Dataset of 150k+ stool images and not sure how to fully use it [D]
Manual verification of 150K stool images: is this the right ML workflow?
A Reddit user managing a dataset of 150K stool images is seeking validation (and criticism) of their current machine learning pipeline. Their process: start with 5K images individually verified by a human for Bristol stool type, consistency, color, and indicators of mucus or blood. After training an initial model on these clean annotations, they continue the cycle: human review of new images, correction of labels, then re-feeding into the model. This is time-intensive but ensures high-quality ground truth.
From a best-practices perspective, this iterative human-in-the-loop approach is common in specialized domains (e.g., medical imaging, defect detection) where label noise is costly. However, scaling beyond 5K demands automation: active learning to prioritize uncertain samples, self-training with confidence thresholds, and weak supervision from pre-trained models. The user’s current method is defensible but not scalable. For 150K images, they should consider semi-supervised learning (e.g., Noisy Student) or using a smaller, verified set to train a classifier that flags potential label errors for human review. The key trade-off is between label quality and annotation cost.

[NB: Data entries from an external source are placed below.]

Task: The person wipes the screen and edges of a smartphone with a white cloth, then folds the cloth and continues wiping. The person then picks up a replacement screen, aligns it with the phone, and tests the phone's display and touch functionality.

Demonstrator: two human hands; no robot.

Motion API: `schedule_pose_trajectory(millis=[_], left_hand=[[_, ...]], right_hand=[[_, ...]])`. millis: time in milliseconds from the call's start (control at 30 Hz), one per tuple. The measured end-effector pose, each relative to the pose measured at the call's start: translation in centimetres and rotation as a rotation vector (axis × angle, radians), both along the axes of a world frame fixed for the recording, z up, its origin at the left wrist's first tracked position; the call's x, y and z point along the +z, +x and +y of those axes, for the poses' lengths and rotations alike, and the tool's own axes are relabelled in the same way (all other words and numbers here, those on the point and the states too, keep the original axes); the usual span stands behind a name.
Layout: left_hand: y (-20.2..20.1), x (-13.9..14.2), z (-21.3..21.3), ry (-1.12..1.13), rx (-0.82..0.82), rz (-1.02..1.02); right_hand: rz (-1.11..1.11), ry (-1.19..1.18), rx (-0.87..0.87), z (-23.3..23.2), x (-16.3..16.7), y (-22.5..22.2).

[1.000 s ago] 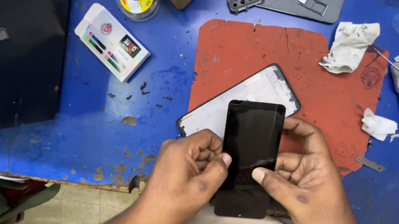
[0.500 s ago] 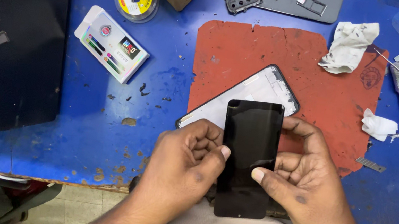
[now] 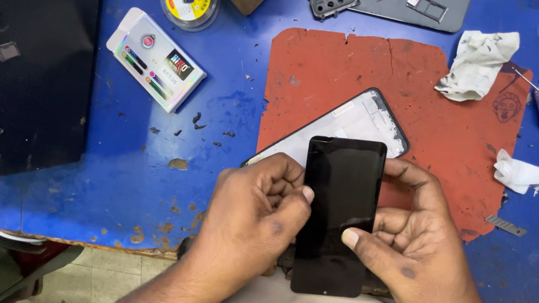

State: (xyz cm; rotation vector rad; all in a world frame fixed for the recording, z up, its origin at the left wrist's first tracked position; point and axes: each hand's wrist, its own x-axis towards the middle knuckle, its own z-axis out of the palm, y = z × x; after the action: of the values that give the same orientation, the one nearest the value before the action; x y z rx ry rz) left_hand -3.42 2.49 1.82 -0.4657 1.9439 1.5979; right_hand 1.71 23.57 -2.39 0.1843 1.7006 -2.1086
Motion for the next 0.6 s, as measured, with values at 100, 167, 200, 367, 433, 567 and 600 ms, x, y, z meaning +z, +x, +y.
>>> schedule_pose_trajectory(millis=[100, 167, 200, 367, 433, 567, 600], left_hand=[[-0.2, 0.0, 0.0, -0.002, -0.041, 0.041], [-0.4, 0.1, -0.1, 0.017, -0.042, 0.073], [-0.5, 0.1, -0.2, 0.026, -0.041, 0.09], [-0.8, 0.1, 0.0, -0.036, -0.027, 0.077], [-1.0, 0.1, 0.0, -0.065, -0.049, 0.077], [-1.3, 0.0, 0.1, 0.029, -0.012, 0.078], [-1.4, -0.1, 0.1, 0.045, 0.003, 0.077]], right_hand=[[0.0, -0.013, -0.002, 0.1, 0.0, 0.0], [-0.014, -0.012, -0.003, 0.1, 0.1, 0.0], [-0.019, -0.012, -0.003, 0.2, 0.1, -0.1], [-0.008, -0.051, 0.005, 0.0, 0.3, -0.1], [-0.013, -0.055, 0.005, 0.0, 0.3, -0.1], [-0.018, -0.026, 0.0, 0.1, 0.3, -0.1], [-0.012, -0.027, -0.001, 0.1, 0.2, 0.0]])
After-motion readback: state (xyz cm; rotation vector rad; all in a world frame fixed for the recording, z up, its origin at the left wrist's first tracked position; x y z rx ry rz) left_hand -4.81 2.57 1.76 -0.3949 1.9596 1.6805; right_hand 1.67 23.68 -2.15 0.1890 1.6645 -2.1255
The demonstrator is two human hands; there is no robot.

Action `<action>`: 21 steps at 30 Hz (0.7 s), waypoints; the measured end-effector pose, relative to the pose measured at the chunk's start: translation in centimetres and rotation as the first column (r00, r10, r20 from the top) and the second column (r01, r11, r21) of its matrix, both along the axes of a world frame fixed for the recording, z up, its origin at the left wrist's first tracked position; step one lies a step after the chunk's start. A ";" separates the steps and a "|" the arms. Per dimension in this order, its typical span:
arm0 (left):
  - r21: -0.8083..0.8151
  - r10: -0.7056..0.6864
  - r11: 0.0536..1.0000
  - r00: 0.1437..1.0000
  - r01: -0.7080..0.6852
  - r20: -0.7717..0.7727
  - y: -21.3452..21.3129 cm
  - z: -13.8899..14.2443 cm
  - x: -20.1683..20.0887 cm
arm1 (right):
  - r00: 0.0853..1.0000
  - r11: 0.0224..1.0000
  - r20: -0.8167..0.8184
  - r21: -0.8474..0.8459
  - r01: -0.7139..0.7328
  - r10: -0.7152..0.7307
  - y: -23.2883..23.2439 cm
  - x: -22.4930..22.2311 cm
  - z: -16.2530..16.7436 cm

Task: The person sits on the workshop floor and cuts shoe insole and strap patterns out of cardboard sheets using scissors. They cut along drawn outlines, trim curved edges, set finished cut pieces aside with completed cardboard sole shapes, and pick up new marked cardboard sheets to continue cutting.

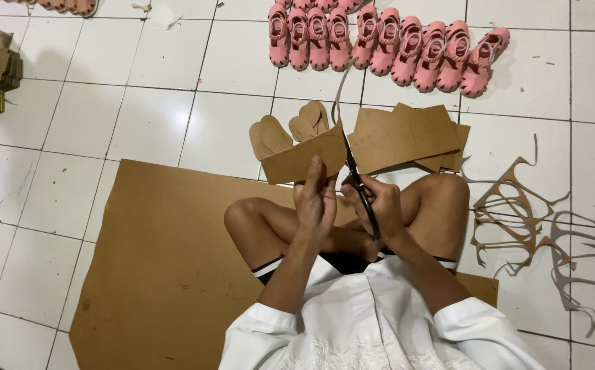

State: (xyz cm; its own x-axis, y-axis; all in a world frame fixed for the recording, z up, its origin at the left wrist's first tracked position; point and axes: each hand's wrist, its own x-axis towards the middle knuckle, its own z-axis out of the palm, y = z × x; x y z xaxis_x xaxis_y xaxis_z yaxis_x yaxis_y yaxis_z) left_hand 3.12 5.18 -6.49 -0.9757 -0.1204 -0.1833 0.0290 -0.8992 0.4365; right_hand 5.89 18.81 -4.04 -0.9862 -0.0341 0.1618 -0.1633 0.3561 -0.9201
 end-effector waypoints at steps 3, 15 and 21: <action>-0.104 0.082 0.990 0.987 -0.097 -0.139 0.8 -0.8 0.1 | 1.000 0.999 0.026 -0.032 -0.003 0.003 -0.6 0.0 -0.2; -0.182 -0.049 0.983 0.996 0.035 -0.073 -0.5 2.1 1.1 | 0.993 0.969 0.078 -0.237 -0.064 0.084 -0.3 0.0 -0.3; -0.224 -0.097 0.971 0.994 0.082 -0.057 -1.4 2.0 1.1 | 0.996 0.981 0.065 -0.188 -0.050 0.063 0.1 0.2 -0.2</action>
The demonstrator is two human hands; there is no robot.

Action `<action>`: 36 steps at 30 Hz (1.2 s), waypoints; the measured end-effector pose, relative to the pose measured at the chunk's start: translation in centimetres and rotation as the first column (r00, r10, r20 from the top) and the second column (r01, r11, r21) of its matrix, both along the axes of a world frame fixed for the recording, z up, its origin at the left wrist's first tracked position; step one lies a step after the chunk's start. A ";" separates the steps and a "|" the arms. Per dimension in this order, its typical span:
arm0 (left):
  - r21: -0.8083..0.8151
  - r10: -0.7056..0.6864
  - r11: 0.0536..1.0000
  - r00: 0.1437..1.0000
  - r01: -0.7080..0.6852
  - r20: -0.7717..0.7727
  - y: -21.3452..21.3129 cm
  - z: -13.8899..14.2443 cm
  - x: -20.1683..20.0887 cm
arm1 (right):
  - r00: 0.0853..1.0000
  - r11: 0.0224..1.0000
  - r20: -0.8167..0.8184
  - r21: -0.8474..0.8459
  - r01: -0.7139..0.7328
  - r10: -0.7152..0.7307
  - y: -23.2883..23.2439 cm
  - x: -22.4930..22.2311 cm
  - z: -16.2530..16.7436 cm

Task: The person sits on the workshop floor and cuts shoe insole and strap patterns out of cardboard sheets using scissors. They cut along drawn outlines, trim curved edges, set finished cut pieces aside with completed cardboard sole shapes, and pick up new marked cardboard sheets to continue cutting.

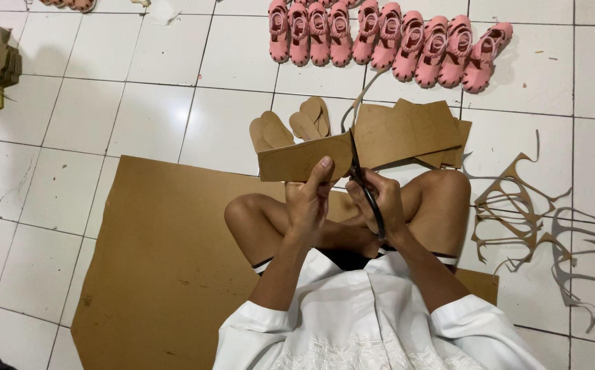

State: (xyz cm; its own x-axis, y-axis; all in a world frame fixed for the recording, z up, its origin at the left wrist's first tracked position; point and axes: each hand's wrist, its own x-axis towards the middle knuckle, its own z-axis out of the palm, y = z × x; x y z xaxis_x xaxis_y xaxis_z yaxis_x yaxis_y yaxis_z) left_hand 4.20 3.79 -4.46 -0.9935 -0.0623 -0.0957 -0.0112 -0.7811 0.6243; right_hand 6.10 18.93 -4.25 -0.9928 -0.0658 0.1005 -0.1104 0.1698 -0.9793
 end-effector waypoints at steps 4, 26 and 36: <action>-0.076 -0.020 0.997 0.998 0.025 0.065 -0.5 0.1 0.0 | 1.000 1.000 0.013 0.010 -0.019 0.019 0.3 0.2 0.3; -0.279 -0.010 0.960 0.999 -0.003 -0.047 -0.3 1.7 -0.3 | 0.997 0.996 0.041 -0.064 -0.061 0.064 -0.1 -0.6 -0.8; -0.224 -0.095 0.972 0.989 0.068 -0.114 -1.5 1.0 -0.5 | 0.998 0.998 0.041 0.030 -0.055 0.054 0.2 0.0 0.1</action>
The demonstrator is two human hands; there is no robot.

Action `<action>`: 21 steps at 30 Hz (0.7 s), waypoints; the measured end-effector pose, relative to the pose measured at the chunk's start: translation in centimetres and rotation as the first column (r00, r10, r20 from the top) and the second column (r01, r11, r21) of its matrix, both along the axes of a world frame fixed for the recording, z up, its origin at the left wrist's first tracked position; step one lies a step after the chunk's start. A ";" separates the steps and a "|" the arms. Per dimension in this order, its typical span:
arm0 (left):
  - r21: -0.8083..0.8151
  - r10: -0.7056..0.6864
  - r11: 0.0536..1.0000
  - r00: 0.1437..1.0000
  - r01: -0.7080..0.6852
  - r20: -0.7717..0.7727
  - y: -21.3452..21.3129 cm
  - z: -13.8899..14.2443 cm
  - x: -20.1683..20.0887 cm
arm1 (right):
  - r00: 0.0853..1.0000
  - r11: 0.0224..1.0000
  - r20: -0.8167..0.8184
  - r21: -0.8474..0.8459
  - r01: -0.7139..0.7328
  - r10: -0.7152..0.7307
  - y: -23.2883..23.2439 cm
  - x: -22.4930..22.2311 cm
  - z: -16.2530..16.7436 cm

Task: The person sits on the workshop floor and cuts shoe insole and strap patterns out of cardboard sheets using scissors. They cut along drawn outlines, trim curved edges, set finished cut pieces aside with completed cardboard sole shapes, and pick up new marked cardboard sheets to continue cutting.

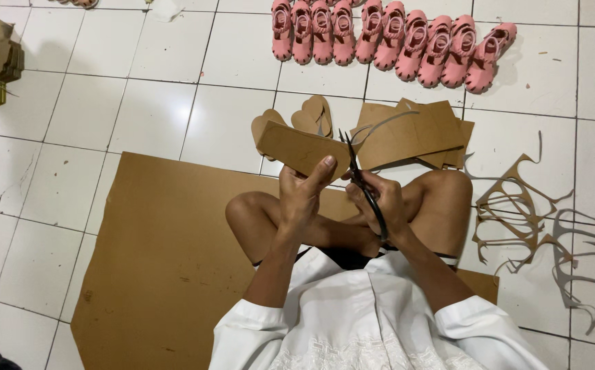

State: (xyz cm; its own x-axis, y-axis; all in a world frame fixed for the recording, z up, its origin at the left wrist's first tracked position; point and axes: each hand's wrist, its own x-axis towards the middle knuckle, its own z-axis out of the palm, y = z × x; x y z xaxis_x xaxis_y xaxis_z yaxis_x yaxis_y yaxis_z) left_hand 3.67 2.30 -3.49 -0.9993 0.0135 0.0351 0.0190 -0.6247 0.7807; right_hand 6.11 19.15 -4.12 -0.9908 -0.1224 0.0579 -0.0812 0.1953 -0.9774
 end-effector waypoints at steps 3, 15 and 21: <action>-0.096 -0.010 0.995 0.998 0.017 0.068 -0.6 0.3 -0.2 | 0.999 0.999 -0.034 0.040 -0.016 0.017 0.3 0.1 0.2; -0.211 0.091 0.974 0.996 -0.089 0.002 -0.3 0.1 -0.3 | 0.997 0.999 0.077 0.047 0.008 -0.011 -0.2 0.4 -0.2; -0.298 0.023 0.954 1.000 -0.028 -0.020 -1.2 1.2 0.0 | 0.999 0.999 0.020 -0.026 -0.048 0.048 -0.1 0.1 -1.1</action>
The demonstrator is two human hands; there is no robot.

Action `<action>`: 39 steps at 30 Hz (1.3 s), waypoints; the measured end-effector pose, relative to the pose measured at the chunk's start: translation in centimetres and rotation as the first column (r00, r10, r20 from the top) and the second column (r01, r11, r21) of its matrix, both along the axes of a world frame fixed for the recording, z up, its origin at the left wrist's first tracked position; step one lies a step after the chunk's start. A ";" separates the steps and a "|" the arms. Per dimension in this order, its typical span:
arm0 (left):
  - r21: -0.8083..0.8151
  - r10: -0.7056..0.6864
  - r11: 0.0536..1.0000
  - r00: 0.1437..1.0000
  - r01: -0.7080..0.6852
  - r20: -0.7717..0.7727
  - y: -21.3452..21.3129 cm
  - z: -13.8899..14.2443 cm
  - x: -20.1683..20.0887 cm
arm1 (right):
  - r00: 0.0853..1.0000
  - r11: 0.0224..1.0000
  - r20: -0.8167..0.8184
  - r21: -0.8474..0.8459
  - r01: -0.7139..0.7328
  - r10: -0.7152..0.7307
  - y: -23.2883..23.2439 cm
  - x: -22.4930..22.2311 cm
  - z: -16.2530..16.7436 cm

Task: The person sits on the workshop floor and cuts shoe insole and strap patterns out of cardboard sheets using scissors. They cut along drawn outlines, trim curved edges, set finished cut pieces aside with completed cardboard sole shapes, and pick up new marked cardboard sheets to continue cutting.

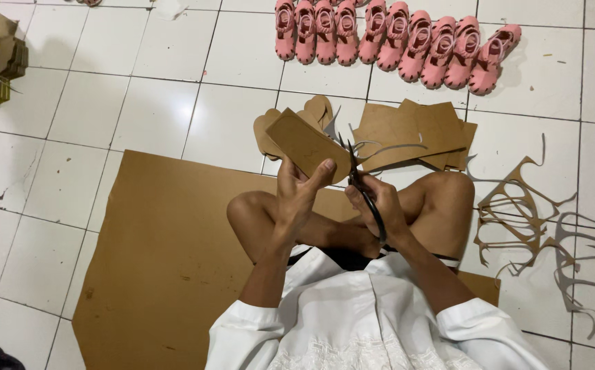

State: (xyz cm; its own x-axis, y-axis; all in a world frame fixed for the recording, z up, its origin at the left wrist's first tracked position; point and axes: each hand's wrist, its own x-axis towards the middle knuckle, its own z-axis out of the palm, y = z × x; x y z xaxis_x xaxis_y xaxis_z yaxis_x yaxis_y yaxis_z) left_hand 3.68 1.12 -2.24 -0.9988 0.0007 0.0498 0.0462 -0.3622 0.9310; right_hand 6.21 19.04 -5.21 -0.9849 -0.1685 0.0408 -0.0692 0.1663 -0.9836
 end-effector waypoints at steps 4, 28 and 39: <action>-0.059 -0.007 0.998 1.000 0.006 -0.008 -0.4 0.5 0.2 | 1.000 1.000 0.014 0.005 -0.016 0.016 0.0 0.2 0.1; -0.172 -0.123 0.977 0.991 0.129 0.043 -1.3 1.1 0.5 | 0.999 0.995 -0.041 0.102 -0.019 0.023 0.8 1.0 -1.2; -0.217 -0.178 0.957 0.980 0.192 0.084 -1.8 1.6 0.3 | 0.999 0.990 -0.050 0.143 -0.009 0.016 0.8 1.1 -0.5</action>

- Dataset of 150K stool images with manual verification of 5K images for Bristol type, consistency, color, and blood/mucus indicators
- Current workflow: human-in-the-loop iterative training with re-annotation before each model update
- Smarter approach: use active learning or semi-supervised methods (e.g., Noisy Student) to focus human review on high-uncertainty samples
Why It Matters
Scaling high-quality annotations in niche CV applications requires balancing manual verification with automated techniques to avoid label noise.